Quinto colocado na eleição para presidente em 2018, ele tem uma série de argumentos para referendar a adesão de mais nomes ao projeto da legenda. “O Novo é o único partido brasileiro que não usa dinheiro público para sua manutenção. O candidato passará por um processo seletivo e o eleitor saberá quem está se candidatando; o princípio é devolver poder ao cidadão”, disse ele em entrevista coletiva após o evento, que reuniu cerca de 350 pessoas, entre filiados e simpatizantes.

Na mesma linha, o presidente estadual da sigla, Gabriel Venturolli, disse que o processo seletivo para candidatos a prefeito reuniu 11 inscritos. No pleito nacional, lembrou ele, dos 20 deputados eleitos (entre estaduais e federais), só um já tinha ocupado um mandato previamente. “O fato do Novo não usar das velhas práticas afasta um pouco o pessoal da velha política. Queremos capacitar e promover as novas lideranças”, completou.
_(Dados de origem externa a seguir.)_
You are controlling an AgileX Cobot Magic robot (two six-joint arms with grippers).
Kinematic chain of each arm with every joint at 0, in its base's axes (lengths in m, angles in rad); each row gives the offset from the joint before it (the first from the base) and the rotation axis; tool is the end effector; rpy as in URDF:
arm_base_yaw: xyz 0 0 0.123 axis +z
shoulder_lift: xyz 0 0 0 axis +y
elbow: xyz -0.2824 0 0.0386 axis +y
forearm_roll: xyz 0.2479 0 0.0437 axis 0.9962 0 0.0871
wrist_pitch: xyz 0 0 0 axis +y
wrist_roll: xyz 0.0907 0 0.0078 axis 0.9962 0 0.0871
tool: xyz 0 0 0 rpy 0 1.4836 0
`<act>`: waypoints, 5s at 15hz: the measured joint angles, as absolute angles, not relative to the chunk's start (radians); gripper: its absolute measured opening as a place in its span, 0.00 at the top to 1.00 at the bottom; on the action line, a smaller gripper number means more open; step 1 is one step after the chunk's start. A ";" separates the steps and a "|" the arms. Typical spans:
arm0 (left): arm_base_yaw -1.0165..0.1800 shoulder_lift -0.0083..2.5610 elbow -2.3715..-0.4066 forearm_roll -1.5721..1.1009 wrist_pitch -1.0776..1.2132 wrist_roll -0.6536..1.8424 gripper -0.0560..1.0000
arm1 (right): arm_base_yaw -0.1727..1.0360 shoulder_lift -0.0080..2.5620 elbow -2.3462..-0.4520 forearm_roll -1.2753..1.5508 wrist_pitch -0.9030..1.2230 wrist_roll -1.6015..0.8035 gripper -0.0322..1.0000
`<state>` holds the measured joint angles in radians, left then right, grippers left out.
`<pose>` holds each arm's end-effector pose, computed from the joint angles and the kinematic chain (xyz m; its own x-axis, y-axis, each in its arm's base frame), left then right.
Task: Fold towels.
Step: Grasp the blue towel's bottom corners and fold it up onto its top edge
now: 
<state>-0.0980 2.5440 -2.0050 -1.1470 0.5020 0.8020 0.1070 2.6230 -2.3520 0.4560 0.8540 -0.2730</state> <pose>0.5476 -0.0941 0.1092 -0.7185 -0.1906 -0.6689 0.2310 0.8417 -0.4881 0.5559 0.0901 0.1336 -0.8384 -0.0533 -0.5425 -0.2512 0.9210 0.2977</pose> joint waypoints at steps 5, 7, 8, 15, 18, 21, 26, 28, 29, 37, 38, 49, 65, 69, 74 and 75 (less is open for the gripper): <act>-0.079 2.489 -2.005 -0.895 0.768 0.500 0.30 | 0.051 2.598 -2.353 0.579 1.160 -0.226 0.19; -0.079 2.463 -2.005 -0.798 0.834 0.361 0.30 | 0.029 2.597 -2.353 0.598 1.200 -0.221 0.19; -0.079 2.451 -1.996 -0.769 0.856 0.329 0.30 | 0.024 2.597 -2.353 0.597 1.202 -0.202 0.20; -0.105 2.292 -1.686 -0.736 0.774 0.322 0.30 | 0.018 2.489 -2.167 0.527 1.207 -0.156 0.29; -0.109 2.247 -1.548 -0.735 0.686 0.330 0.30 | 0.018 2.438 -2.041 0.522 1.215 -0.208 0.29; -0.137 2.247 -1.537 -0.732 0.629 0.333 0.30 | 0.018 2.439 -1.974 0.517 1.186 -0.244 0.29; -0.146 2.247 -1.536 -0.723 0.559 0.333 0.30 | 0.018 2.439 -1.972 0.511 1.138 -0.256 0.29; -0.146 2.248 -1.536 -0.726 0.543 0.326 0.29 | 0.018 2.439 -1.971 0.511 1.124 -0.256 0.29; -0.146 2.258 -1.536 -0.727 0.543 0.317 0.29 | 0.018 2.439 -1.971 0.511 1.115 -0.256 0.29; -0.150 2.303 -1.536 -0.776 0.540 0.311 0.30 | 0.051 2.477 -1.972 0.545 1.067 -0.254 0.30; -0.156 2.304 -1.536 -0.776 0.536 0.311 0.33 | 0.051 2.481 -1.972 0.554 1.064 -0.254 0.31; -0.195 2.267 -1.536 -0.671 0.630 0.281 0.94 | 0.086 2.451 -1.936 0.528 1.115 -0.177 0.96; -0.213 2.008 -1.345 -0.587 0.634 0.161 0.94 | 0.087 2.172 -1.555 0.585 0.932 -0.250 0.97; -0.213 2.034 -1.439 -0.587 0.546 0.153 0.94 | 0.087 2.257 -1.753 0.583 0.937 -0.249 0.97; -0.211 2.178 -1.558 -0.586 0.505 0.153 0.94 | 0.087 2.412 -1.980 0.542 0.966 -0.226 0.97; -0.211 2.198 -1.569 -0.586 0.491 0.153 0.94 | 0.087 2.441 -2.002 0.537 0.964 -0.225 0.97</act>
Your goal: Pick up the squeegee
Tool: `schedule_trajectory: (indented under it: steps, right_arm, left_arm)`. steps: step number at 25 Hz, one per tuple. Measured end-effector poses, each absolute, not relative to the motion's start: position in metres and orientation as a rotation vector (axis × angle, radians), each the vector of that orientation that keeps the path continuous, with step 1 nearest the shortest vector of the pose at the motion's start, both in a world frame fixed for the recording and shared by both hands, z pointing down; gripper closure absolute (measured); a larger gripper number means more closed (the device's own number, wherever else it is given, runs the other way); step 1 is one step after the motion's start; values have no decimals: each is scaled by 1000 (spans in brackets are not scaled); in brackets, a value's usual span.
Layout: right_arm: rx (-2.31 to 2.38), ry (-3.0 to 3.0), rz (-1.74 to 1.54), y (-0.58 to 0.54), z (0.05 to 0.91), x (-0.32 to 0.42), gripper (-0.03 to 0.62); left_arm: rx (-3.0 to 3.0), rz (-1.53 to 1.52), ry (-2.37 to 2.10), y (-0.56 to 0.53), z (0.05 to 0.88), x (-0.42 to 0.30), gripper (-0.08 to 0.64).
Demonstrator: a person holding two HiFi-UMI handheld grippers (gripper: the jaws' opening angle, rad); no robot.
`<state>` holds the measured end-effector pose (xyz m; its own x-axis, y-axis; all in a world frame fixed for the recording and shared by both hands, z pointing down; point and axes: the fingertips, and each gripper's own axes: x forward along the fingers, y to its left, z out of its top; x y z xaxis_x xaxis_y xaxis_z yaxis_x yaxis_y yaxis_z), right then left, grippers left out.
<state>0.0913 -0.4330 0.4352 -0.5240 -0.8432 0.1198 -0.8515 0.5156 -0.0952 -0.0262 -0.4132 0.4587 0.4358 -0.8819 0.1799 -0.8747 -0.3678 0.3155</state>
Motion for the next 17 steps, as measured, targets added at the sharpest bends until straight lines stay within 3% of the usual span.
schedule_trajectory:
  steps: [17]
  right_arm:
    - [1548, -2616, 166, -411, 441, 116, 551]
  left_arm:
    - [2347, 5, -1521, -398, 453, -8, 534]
As palavras dos dois líderes fazem jus aos nomes do médico Rafael Andrade e do empresário Ronaldo Abude, presentes ao evento e apontados junto a alguns correligionários do Novo como apostas do partido para candidatura a prefeito de Itabuna

Mas nenhum nome é apontado por Edmar Margotto Júnior, coordenador do núcleo municipal do Novo (falta apenas oficializar o termo diretório). Ele informou que a legenda hoje tem em torno de 170 filiados em Itabuna. Partindo da tônica “da indignação pessoal para a ação”, ele elaborou:

“Itabuna tem assegurado agora um diretório municipal e vai ser aberto um processo seletivo destinado aos filiados que querem se candidatar. O partido não quer apenas uma pessoa popular; se vai concorrer ao Executivo, tem que ser um bom gestor, ter qualificação, ética e técnica. O mesmo sentido para o Legislativo: queremos vereadores que tenham compromisso com a coisa pública, que querem governar não para si, e sim para o povo”.

Ética e técnica

Segundo Margotto, o referido processo seletivo deve ser aberto em agosto e concluído em outubro. “É analisada a capacidade ética e técnica da pessoa”, detalhou, acrescentando que quem vai decidir o candidato é a convenção municipal, ainda sem data marcada.